OpenWISP is a powerful suite of software tools that makes network management easier for administrators. While many people benefit from OpenWISP-powered networks, they don’t see OpenWISP itself; it’s the network administrators who interact with it directly. Federico, one of the creators of OpenWISP, wanted to understand how these administrators were using the tool.

Because Free/Libre and Open Source Software (FLOSS) can be used without any direct contact with its creators, it can be challenging to know who’s using the software and how they’re using it. This is particularly true for OpenWISP, which struggles to determine how many deployments are out there and what versions are being used.

Without knowing who is using the software and how it’s being used, it’s tough to figure out how to generate sustainable income for the project. Relying solely on administrators to reach out for support only gives a partial picture. Before implementing Clean Insights, Federico’s understanding of OpenWISP’s user base was limited to support requests from the few administrators who contacted them.

Motivation for Implementing Clean Insights

OpenWISP needed to start collecting usage metrics. This was something they felt they should have done a long time ago and when they started working on SUSTAIN, the funders insisted it was one of the main goals.

Objectives and Questions

The questions are:

  • How many people deploy our software?
  • How many of those deployments survive over time (how many users give up)?
  • How many people keep it up to date over time?

Implementation Process and Challenges

The process has been iterative; they started with a simple implementation and then improved on it until they were finally able to answer the questions mentioned earlier. The main pain points have been:

  • Getting the data right, as they initially had duplication issues.
  • Working with the event schema, which felt a bit limiting. Finding a way to create meaningful charts with the data was challenging, but they succeeded in the end.
  • Collecting low resolution data rather than highly precise measures which can be accidentally identifying and potentially harmful.

Approach to Implementation

They chose to implement on their own because they felt the current available implementations wouldn’t allow them to answer the questions they were looking to answer in the way they wanted.

Data is collected at three points in the user’s process:

  • Install: when OpenWISP is installed the first time
  • Upgrade: when any OpenWISP module is upgraded
  • Heartbeat: once every 24 hours (heartbeats tell us if an OpenWISP instance is alive. They are used to gauge the number of living OpenWISP instances)

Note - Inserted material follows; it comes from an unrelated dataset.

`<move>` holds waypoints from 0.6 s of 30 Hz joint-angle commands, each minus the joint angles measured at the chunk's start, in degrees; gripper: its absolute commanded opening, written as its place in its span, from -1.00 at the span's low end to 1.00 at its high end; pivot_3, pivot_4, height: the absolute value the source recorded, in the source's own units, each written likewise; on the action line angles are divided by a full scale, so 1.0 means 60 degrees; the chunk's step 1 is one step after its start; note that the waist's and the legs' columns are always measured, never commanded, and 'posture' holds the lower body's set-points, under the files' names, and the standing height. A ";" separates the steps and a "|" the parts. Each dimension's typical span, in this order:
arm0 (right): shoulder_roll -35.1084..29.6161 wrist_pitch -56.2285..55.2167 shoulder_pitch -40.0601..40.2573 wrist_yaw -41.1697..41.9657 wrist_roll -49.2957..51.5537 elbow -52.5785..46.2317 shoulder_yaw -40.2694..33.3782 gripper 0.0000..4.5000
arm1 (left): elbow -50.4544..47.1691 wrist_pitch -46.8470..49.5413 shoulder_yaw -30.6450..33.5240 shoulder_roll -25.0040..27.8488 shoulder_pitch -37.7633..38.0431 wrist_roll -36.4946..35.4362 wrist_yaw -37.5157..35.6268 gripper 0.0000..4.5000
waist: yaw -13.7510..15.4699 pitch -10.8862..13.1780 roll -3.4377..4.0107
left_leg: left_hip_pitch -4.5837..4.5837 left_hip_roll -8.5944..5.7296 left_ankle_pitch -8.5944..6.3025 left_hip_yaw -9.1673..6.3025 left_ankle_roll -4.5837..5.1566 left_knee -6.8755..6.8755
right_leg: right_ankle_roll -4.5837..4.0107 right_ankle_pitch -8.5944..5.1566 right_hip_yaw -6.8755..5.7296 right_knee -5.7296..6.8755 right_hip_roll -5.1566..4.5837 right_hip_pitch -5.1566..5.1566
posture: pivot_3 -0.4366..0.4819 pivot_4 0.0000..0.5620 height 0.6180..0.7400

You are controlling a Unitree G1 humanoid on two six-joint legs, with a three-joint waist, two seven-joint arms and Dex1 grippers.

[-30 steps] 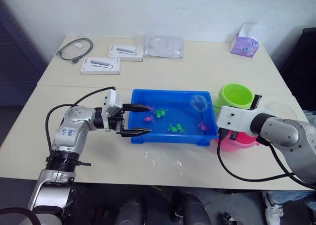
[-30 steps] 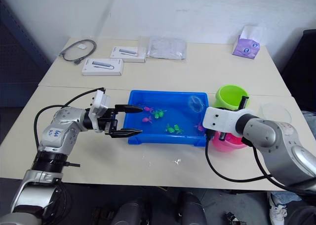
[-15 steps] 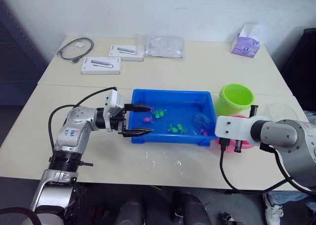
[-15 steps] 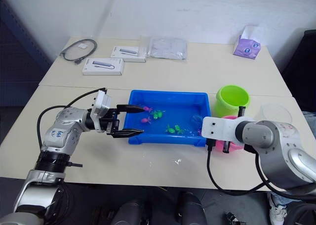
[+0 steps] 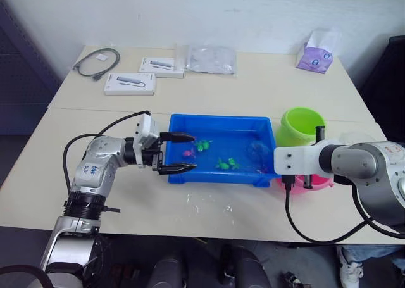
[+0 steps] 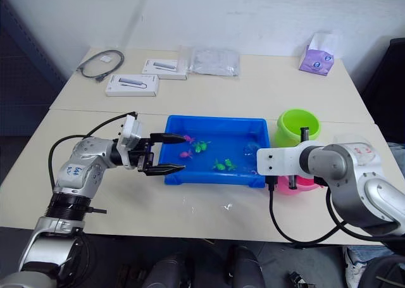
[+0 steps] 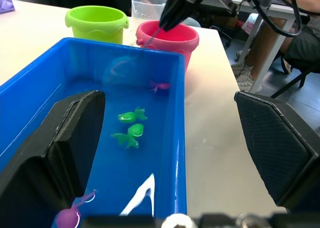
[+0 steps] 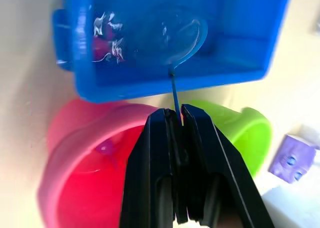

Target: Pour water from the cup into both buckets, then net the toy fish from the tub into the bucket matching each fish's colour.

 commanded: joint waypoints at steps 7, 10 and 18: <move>-0.0551 -0.0187 -0.0264 0.1640 -0.0317 -0.0223 -0.0176 -1.00 | -0.0297 -0.0110 0.0086 -0.0101 -0.0126 -0.0045 0.0062 0.98 | 0.0013 0.0000 0.0000 | -0.0001 0.0000 0.0000 -0.0008 0.0000 0.0000 | 0.0000 0.0000 0.0000 -0.0001 -0.0002 0.0005 | -0.05 -0.47 1.00; -0.0580 -0.0140 -0.0214 0.1971 -0.0177 -0.0313 -0.0282 -1.00 | -0.0322 -0.0102 0.0094 -0.0111 -0.0089 -0.0055 0.0097 0.98 | 0.0017 0.0000 0.0000 | -0.0001 -0.0001 0.0000 -0.0018 0.0000 0.0004 | 0.0000 0.0000 -0.0002 -0.0002 -0.0005 0.0012 | -0.05 -0.47 1.00; 0.0194 0.1931 -0.0082 0.1807 0.0853 -0.0223 -0.1063 -1.00 | -0.0514 -0.0034 0.0140 -0.0060 0.0074 -0.0108 0.0193 0.98 | 0.0011 0.0000 0.0000 | -0.0002 -0.0002 0.0000 -0.0029 0.0000 0.0007 | 0.0000 0.0000 -0.0008 0.0000 -0.0009 0.0018 | -0.05 -0.47 1.00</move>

Impact on Development and Decision-Making

At the moment, there haven’t been any changes to OpenWISP. The team feels they need to collect more data points before making any informed decisions.

Metrics and Data Insights


They collect data on OpenWISP usage to gauge user engagement, satisfaction, and upgrade patterns. This informs development decisions, ensuring continuous improvement aligned with user needs.

The openwisp-utils module includes an optional sub-app openwisp_utils.metric_collection, which allows collection of the following information from OpenWISP instances:

  • OpenWISP Version
  • List of enabled OpenWISP modules and their version
  • Operating System identifier, e.g.: Linux version, Kernel version, target platform (e.g. x86)
  • Installation method, if available, e.g. ansible-openwisp2 or docker-openwisp

The data above is collected during the following events:

  • Install: when OpenWISP is installed the first time
  • Upgrade: when any OpenWISP module is upgraded
  • Heartbeat: once every 24 hours


Statistics are currently enabled only on the development version. They are working on finalizing the release blockers so they can publish the new version and get the stats out in the wild.

Crucial Design Decision: Opt-out available at anytime

In the system info page, superusers can easily opt-out from the Metric Collection at any time. The link “why we collect metrics” leads to OpenWISP Usage Metric Collection.

You can opt-out from sharing data any time from the “System Info” page. Alternatively, you can also remove the openwisp_utils.metric_collection app from INSTALLED_APPS in one of the following ways:

  • If you are using the ansible-openwisp2 role, you can set the variable openwisp2_usage_metric_collection to false in your playbook.
  • If you are using docker-openwisp, you can set the environment variable METRIC_COLLECTION to False in the .env file.


Next Steps

We will continue to keep in touch with the OpenWISP team and hope that once more data rolls in we can provide an update to our impact report with key findings and learned insights which resulted in assisting the OpenWISP team make crucial decisions or updates to their administrator console.

“Going through this process has been really useful and I hope to collect more data gradually over time.”